La reazione delle forze dell’ordine è arrivata dopo un paio d’ore; il ripetuto lancio di lacrimogeni urticanti sgombera il campo a un plotone di caschi blu che invade le strade di Christiania: ogni via viene battuta ripetutamente da squadre di 10 uomini accompagnati da pastori tedeschi, che annusano ogni possibile nascondiglio davanti agli occhi increduli della folla asserragliata nei locali. Una situazione surreale: basta girare lo sguardo per vedere prima un black bloc trascinato via ma dietro l’angolo altri quattro che, agilmente, si tolgono i vestiti neri e si confondono tra la gente.

 

E’ proprio questa dinamica infame che ha provocato gli arresti di massa di ieri, ma non solo.

 

Dopo essere state terrorizzate, perquisite, ammanettate e costrette al freddo per quasi un’ora, sono finite in carcere persone che non potevano aver partecipato ad una guerriglia urbana fino a pochi minuti prima (se non altro per età) ma che commettono, davanti al governo danese, il grave reato di essere attivisti, di manifestare pacificamente tutti i giorni in città dall’inizio del Cop15 e, soprattutto, che si stanno preparando alla grande manifestazione di domani.
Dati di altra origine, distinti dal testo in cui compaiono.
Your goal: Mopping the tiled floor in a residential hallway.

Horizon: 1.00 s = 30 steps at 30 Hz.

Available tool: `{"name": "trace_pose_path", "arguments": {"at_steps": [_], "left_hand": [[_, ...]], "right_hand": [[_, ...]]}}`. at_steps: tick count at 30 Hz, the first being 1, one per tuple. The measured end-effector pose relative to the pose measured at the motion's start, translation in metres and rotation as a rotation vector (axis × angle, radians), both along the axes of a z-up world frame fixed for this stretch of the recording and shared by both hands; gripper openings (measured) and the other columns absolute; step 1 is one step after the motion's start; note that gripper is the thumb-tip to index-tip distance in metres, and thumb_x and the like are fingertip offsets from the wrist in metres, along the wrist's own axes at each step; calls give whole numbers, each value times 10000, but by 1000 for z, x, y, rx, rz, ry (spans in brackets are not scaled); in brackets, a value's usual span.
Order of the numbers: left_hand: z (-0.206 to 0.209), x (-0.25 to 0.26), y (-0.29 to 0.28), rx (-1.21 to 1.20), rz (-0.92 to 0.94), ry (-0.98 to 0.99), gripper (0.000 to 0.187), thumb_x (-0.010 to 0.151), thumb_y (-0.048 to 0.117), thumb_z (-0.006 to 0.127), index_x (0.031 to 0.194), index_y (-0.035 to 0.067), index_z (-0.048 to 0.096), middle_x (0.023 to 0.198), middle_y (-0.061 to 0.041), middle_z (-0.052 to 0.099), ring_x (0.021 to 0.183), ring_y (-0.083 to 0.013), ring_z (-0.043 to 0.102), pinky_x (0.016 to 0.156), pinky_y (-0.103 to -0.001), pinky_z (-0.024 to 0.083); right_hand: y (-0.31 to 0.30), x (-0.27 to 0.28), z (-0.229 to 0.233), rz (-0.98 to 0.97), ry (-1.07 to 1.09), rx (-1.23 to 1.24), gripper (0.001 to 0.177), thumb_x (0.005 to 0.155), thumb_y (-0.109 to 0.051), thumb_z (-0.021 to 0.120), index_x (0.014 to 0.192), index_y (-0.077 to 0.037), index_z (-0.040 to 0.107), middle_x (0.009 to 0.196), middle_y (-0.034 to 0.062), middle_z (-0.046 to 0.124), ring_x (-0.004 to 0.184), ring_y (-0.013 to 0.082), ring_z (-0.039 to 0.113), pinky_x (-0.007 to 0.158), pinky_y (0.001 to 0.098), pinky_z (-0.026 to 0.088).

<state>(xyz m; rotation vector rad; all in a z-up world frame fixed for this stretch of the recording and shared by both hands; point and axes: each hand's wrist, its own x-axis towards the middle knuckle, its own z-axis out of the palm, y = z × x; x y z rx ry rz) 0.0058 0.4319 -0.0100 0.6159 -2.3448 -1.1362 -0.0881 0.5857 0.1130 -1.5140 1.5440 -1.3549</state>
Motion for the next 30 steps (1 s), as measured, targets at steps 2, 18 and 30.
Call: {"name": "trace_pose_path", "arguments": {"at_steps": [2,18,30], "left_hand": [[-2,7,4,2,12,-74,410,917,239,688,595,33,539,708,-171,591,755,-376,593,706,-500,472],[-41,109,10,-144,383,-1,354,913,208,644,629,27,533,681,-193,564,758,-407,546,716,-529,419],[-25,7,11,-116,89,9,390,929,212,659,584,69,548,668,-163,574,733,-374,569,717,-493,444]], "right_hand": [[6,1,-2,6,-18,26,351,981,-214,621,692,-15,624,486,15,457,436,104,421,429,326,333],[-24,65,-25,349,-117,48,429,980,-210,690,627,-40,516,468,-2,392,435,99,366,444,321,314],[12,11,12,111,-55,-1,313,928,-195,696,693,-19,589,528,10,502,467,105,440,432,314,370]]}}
Infatti, l’attivista italiano in arresto è un volto noto della protesta, rilascia interviste a livello internazionale, oltre ad essere un ricercatore ed un padre di famiglia: non era certo sulle  barricate contro la politia ma, probabilmente, non riuscirà a partecipare al corteo di domani, quando il movimento cercherà di incontrare i rappresentanti dell’ONU riuniti nella roccaforte del Bella Center, dove si svolge il summit.

Oggi, molti esponenti dell’attivismo internazionale, da Via Campesina alla rete di protesta CJA hanno condannato l’operato repressivo del governo danese, non solo ieri ma dall’inizio del vertice, e hanno chiesto l’immediato rilascio dell’italiano.